Assumma ricorda che Pasolini, in un’intervista del 1956 alla rivista “Avanguardia”, dichiarava: «Mi interesserebbe e mi divertirebbe applicare dei versi a una bella musica». E che tre anni più tardi aveva concretizzato questa propensione in un centinaio di testi, alcuni inediti, altri musicati da grandi compositori italiani, fra i quali Ennio Morricone, Piero Umiliani, Piero Piccioni.
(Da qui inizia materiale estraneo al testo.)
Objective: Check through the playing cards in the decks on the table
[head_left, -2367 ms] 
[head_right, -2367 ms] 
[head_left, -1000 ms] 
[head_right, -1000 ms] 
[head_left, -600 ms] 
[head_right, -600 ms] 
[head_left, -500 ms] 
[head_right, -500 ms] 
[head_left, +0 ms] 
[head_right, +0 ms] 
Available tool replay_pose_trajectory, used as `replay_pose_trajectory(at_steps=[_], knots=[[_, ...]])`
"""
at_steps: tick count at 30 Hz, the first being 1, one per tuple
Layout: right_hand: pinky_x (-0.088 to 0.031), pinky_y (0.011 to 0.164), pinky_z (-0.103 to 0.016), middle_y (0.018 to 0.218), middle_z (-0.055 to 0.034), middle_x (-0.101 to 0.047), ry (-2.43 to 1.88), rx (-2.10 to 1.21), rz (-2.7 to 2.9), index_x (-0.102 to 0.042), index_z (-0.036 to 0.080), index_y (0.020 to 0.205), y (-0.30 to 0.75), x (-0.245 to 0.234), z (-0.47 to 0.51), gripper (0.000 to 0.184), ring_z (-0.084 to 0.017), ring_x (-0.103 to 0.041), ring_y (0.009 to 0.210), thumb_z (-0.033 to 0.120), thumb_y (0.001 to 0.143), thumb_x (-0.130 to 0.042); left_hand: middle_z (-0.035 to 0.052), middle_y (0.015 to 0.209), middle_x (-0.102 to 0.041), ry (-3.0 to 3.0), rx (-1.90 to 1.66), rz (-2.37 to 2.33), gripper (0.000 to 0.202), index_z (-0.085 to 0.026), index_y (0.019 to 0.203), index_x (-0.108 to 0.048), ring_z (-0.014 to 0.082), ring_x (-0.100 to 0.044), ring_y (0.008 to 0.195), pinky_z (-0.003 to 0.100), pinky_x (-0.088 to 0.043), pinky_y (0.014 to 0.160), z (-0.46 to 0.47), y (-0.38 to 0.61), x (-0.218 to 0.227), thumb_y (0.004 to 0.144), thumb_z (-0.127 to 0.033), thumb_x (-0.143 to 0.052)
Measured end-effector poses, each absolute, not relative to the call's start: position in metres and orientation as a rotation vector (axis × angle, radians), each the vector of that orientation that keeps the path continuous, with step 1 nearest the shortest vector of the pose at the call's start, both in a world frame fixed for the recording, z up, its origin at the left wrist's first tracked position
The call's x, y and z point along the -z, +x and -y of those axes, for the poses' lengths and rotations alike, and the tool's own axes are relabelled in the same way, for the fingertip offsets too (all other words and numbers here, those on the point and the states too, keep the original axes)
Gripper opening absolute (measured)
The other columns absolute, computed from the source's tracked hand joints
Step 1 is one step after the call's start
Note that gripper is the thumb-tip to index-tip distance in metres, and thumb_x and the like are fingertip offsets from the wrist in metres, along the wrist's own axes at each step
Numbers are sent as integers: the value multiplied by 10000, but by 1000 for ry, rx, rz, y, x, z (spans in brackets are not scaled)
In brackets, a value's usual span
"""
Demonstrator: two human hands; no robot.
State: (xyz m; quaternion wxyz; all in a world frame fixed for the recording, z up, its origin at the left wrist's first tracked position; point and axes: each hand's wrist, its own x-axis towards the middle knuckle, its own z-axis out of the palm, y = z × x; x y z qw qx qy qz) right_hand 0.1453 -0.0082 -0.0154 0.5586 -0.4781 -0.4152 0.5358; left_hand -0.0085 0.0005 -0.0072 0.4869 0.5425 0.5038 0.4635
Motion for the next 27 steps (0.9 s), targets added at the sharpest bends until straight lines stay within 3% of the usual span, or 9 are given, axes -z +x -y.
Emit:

Al prezioso materiale, offerto al lavoro dei convegnisti, si è aggiunta una registrazione (trovata negli archivi della Siae) che Assumma ha addirittura donato all’INDA. «Troppo a lungo sottolinea la cultura accademica, i critici letterari e il mondo della scuola hanno trascurato Pasolini. La memoria di lui e del suo lavoro sono, meglio, sono state, più vive all’estero, dove lo considerano l’ultimo personaggio “leonardesco”. Per fortuna è oggi unanime, anche nel nostro Paese, la convinzione che Pasolini sia veramente uno spirito multiforme, preveggente come pochi altri».
Assumma annuncia inoltre che i temi pasoliniani saranno approfonditi in un convegno a Roma organizzato dalla stessa Siae, proprio in collaborazione con l’Istituto del Dramma Antico. «Mi sono accorto che Pasolini risultava, nei nostri schedari, “ex socio”. Ho chiesto si cambiasse dizione, meglio “socio fino al 2 novembre 1975», data della sua morte tragica. Anzi, intitoleremo una delle sale della Biblioteca teatrale del Burcardo, nel cuore di Roma, proprio a lui, il poeta di Casarsa».
Pubblichiamo in questa pagina due testi, musicati e usciti (con altri) in forma di canzone «in un piccolo disco – dice Assumma – irreperibile, stampato in pochissime copie e distribuito solo localmente, ad Ostia». Il primo, Meditazione orale, scritto da Pasolini e musicato da Ennio Morricone, è un magnifico ritratto della Roma città eterna che tanta acqua ha visto e vede passare sotto i ponti (… Molta storia passò su questo asfalto e lungo i muretti di pietra, insensibili al sole d’agosto, molta storia. I vecchi parlamentari onestamente con solennità sedentaria ripresero il loro posto, or ridenti or severi verso i loro elettori, condividendone la pace col mondo: a ognuno il suo realismo! …). Il secondo, Danze della sera, porta la firma del binomio Pasolini-Ettore De Carolis. Ritrae con amore struggente, disperata amarezza e il fatidico sentore del reo tempo che fugge, l’opera immane d’essere madre e padre (… Voi non mi conquistate con le gioie o i terrori dei freschi silenzi vostri, stelle invecchiate… ).